Presentamos el caso de un intento de suicidio diádico, los cuales representan menos del 1% de todos los suicidios consumados. Dado al usual alto grado de planificación, la supervivencia resulta insólita, haciendo que su descripción sea relevante ante la escasa literatura.
Un matrimonio formado por un varón de 69 años y una mujer de 68 son derivados a urgencias, tras realizar un intento autolítico en conjunto, mediante venoclisis, ante una situación de desborde emocional.
Ambos naturales de Reino Unido, residentes en España desde hace más de 25 años, sin hijos, y sin ningún contacto previo en salud mental.
Relatan una historia de múltiples problemas físicos (EPOC de mala evolución) junto con una situación económica precaria. Ambos se habían quedado desempleados durante la pandemia, él estuvo trabajando como artista callejero (mimo) y guía turístico, y ella como profesora de inglés. Contaban con una pensión de 600 euros para los dos que venía de Inglaterra, al no tener nacionalidad española, con lo que no podían hacer frente a sus gastos diarios e iban a ser desalojados de la viviendo en los próximos meses. Asimismo, referían una escasa red de apoyo, teniendo a sus familiares en su país de origen.

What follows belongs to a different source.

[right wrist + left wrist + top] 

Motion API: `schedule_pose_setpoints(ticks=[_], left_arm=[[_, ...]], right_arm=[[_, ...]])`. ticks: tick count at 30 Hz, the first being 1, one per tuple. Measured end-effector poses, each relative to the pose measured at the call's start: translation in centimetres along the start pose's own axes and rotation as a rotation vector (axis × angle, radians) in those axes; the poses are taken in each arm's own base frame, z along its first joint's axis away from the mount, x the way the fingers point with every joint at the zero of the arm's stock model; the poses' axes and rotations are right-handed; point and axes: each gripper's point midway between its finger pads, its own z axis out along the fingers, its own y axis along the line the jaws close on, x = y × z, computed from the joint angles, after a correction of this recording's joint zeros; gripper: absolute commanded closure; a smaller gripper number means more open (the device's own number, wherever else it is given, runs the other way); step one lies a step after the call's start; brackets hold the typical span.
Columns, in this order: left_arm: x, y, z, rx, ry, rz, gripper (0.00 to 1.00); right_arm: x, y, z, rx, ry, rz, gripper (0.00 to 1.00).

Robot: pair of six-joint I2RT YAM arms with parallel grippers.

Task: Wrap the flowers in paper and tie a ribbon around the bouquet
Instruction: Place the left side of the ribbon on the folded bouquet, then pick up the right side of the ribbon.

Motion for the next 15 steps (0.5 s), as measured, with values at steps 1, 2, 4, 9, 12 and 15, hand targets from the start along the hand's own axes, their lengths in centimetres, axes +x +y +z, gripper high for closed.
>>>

En el marco de dicha problemática y ante el miedo de que uno de los dos pudiera fallecer antes que el otro, realizan un pacto suicida. Planificándolo los días previos, se toman a diario aspirinas que la mujer tenía pautadas como tratamiento habitual buscando su efecto antiagregante, compran unos bisturís y se realizan cortes en ambos antebrazos en su domicilio habitual, acostados ambos en su cama, dándose las manos. Sin haber avisado previamente a nadie. Sin embargo, uno de sus vecinos al día siguiente se percata de la situación y es quien alerta a los servicios de emergencias.
Los actos previos incluyeron el deshacerse de sus objetos personales (fotos, discos, ropa etc)
En el momento de la valoración en urgencias la ideación suicida de ambos se mantiene, sin realizar crítica, por lo que se decide el ingreso hospitalario de cada uno de ellos en diferentes hospitales de la Comunidad de Madrid. Previo internamiento ambos son intervenidos quirúrgicamente por traumatología ante la gravedad de las lesiones autoinfligidas, él por rotura completa del palmar mayor, del flexor radial del carpo y neurolisis del nervio mediano, y ella por sección del flexor cubital del carpo y sección de la vaina del flexor radial del carpo.
Durante dicho ingreso se contactó con trabajo social, quienes consiguen un recurso compartido para ambos a través del Samur social.
Finalmente fueron dados de alta, no apreciándose una patología psiquiátrica subyacente a esta decisión suicida que pareció motivada por su precaria situación socioeconómica, no precisando tratamiento psicofarmalógico ninguno de los dos durante sus internamientos.